The invention can complete the measurement of the diameter and circumference of the plant trunk in real time, has low requirements on the surface of the plant trunk, has a large measurement range, and reduces measurement errors and workload. The above is only a preferred embodiment of the present invention, but the scope of protection of the present invention is not limited thereto. Any person skilled in the art within the technical scope disclosed in the present invention can easily think of changes or Replacement should be covered within the protection scope of the present invention. Therefore, the protection scope of the present invention should be determined by the protection scope of the claims.

Claims (2)

1. tree-walk growth amount precision measurement apparatus, including locating support, measuring unit and process of signal transmission circuit, its feature exists In:

Described locating support is V-shaped, and its subtended angle is 90 ° ~ 150 °, and wherein the end on a limit is equipped with adjustable clamp, another The end on limit equipped with measuring unit, described locating support each edge and trees contact position equipped with nonabradable stainless steel substrates, Thus form two contact measurement points；

Described measuring unit includes sensor stand, micron order displacement transducer, clamp of sensor, grid class chi moves chi, straight line is led Rail and grid class chi scale；Line slideway is vertically fixed on locating support, utilizes the sliding-rail sliding being matched therewith to control sensing Device fixture and grid class chi move the motion of chi, and wherein grid class chi moves chi and coordinates with grid class chi scale, grid class chi scale and line slideway Parallel, one end dress grid class chi of clamp of sensor moves chi, the other end dress micro-displacement sensor of clamp of sensor, described sensor Support and V-type locating support are by measurement apparatus clamping on trunk, and sensor stand and trees contact position are provided with rubber blanket, institute State micron order displacement transducer to be connected with process of signal transmission circuit signal；

Described micron order displacement transducer is arranged at the diameter measurement point that locating support subtended angle is relative, its gauge head direction of displacement with Open bisector of angle to coincide, thus form the 3rd contact measurement point.

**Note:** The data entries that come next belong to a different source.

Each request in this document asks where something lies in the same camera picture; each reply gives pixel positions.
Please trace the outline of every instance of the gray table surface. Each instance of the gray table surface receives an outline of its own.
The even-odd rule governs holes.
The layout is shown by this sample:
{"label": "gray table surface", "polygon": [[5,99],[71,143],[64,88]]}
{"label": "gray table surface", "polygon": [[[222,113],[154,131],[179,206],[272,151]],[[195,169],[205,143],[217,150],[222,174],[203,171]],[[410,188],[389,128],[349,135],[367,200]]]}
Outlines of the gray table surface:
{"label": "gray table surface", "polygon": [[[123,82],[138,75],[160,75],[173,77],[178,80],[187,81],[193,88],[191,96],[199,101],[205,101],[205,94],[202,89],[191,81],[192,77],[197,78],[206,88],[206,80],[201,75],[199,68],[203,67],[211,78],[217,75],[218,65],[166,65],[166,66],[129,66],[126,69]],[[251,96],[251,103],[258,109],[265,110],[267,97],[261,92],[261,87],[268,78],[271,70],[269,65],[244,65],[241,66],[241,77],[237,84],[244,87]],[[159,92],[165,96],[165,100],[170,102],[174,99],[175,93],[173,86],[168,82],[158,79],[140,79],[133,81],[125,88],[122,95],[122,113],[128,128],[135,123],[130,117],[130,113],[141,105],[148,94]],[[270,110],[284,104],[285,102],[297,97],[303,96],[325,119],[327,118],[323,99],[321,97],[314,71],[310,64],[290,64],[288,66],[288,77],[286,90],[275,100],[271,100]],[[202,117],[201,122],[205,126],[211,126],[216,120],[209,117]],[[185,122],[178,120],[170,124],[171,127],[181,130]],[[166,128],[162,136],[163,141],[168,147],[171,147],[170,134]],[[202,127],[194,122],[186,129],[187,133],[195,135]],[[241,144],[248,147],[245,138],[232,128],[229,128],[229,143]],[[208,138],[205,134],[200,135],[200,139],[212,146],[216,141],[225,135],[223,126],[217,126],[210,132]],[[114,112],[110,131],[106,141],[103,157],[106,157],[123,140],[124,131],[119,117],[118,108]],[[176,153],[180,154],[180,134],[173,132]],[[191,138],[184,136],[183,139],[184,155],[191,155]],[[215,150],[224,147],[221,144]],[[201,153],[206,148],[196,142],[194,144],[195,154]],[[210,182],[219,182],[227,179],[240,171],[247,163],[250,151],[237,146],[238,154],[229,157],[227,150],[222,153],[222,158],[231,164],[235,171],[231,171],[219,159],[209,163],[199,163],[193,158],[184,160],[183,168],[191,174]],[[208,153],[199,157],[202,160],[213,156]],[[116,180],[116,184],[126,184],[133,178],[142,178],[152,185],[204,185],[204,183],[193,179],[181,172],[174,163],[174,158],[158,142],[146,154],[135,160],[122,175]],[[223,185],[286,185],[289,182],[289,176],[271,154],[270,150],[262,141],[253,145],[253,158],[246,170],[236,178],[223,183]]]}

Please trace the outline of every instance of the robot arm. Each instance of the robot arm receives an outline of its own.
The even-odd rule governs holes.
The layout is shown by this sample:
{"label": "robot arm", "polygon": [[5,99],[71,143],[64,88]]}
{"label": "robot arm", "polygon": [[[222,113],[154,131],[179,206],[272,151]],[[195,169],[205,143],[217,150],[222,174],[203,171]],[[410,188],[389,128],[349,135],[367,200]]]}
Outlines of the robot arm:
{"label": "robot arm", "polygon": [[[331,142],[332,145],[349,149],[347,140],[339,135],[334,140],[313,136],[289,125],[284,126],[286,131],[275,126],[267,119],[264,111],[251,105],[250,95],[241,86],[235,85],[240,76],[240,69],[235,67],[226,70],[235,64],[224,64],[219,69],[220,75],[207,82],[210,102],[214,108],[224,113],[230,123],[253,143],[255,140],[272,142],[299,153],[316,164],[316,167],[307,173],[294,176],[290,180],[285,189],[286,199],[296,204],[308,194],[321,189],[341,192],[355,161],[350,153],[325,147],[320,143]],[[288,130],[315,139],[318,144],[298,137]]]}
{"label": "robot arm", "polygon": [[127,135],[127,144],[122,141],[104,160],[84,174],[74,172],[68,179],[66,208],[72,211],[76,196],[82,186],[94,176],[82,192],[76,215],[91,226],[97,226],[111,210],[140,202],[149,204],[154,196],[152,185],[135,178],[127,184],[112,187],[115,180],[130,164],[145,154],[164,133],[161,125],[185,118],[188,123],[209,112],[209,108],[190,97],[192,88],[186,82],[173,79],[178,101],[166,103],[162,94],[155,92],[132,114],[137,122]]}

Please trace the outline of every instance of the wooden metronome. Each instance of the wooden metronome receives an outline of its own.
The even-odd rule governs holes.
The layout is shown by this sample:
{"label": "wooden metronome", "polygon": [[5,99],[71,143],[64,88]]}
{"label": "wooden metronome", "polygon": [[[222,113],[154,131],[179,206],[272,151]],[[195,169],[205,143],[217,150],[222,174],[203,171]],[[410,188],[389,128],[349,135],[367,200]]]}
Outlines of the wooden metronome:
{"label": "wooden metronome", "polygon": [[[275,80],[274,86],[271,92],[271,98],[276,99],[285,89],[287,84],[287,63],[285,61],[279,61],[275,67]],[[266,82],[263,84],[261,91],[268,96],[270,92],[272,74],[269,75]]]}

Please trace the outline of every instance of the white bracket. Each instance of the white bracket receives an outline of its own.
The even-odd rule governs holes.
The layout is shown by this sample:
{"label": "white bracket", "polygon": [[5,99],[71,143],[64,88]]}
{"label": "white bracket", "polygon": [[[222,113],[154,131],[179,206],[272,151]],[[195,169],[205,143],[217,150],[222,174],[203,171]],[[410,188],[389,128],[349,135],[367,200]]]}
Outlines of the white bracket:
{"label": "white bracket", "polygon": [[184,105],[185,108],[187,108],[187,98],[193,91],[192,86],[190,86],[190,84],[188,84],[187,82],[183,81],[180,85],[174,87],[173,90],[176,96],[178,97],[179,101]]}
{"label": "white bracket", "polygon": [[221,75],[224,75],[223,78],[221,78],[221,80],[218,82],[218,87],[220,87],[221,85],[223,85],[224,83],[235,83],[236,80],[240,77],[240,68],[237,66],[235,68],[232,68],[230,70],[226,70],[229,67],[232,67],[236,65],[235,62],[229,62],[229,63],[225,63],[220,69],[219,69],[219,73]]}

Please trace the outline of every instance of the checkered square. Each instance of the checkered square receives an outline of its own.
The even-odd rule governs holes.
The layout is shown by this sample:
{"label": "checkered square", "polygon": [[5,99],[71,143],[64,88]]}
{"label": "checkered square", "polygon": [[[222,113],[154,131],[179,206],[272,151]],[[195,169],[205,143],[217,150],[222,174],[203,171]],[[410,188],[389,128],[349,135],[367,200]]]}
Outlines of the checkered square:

Tree-walk growth amount precision measurement apparatus the most according to claim 1, it is characterised in that: this measurement device scope is 60-200mm, it is achieved the static measurement of the measurement of two parameters, i.e. tree-walk and tree-walk every day, monthly or season microvariations amount dynamic Measuring, its measurement result is made up of two parts: Part I is the reading of grid class chi, and Part II is micron order displacement transducer Reading, sum of the two is measurement result.